Is pCR a Reliable Survival Surrogate in Breast Cancer Trials?
Pathologic complete response (pCR) is not a reliable surrogate endpoint in trials evaluating neoadjuvant therapies for early breast cancer, according to a critical analysis of the literature.
A team of researchers pointed to their 2021 meta-analysis in BMJ, which found that the association between pCR and overall survival was weak — with a coefficient of determination, or R2, of 0.08. In other words, only 8% of the variability among treatment effects on overall survival could be explained by pCR — far from the optimal R2 cutoff value of 0.70 for a candidate surrogate endpoint.
This weak pCR surrogacy at the randomized controlled trial level “limits the possibility to use pCR as a surrogate endpoint to predict long-term outcomes of the patient populations enrolled in [these] trials,” Fabio Conforti, MD, with the European Institute of Oncology, Milan, Italy, and colleagues wrote in JAMA Oncology.
However, regulatory agencies continue to accept pCR as a surrogate endpoint for long-term clinical outcomes when assessing new drugs for accelerated approval.
This decision may be partly based on the strong correlation observed between pCR and overall survival at the patient level; however, as Conforti and colleagues explained, this correlation does not exist at the trial level.
In other words, patients who achieve pCR have significantly better long-term survival compared with those who do not, but this benefit is not observed among patients enrolled in trials, which have consistently demonstrated a poor association between the degree of improvement in pCR rate and survival.
Further data from the team’s 2021 meta-analysis revealed that the association between pCR and disease-free survival was “similarly weak.”
Given the weak trial-level associations, “pCR should no longer be used to grant expedited approval of experimental drugs” in this setting “to spare patients from being exposed to potentially useless or harmful drugs, and clinical research from embarking on roads leading to a dead end,” Conforti told Reuters Health after the meta-analysis was published in BMJ.

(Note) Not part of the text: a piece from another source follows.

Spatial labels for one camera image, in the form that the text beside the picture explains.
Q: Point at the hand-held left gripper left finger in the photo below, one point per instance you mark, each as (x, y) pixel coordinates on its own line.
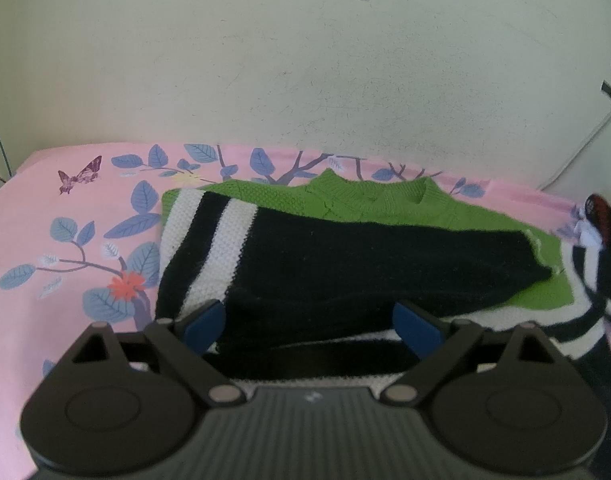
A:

In their commentary, the researchers proposed assessing alternative molecular biomarkers to use as surrogate endpoints. Analyses have shown, for instance, that circulating tumor DNA (ctDNA) assessed at diagnosis or during follow-up was significantly associated with disease-free survival in patients with early breast cancer.
If shown to be robust, other potential surrogate endpoints “could overcome limits of pCR and provide a reasonable trade-off between the two conflicting needs to have access to effective therapies rapidly, and to reliably assess patients’ clinical benefit,” Conforti and colleagues concluded.
This research mentioned no specific funding. Conforti reported no relevant disclosures.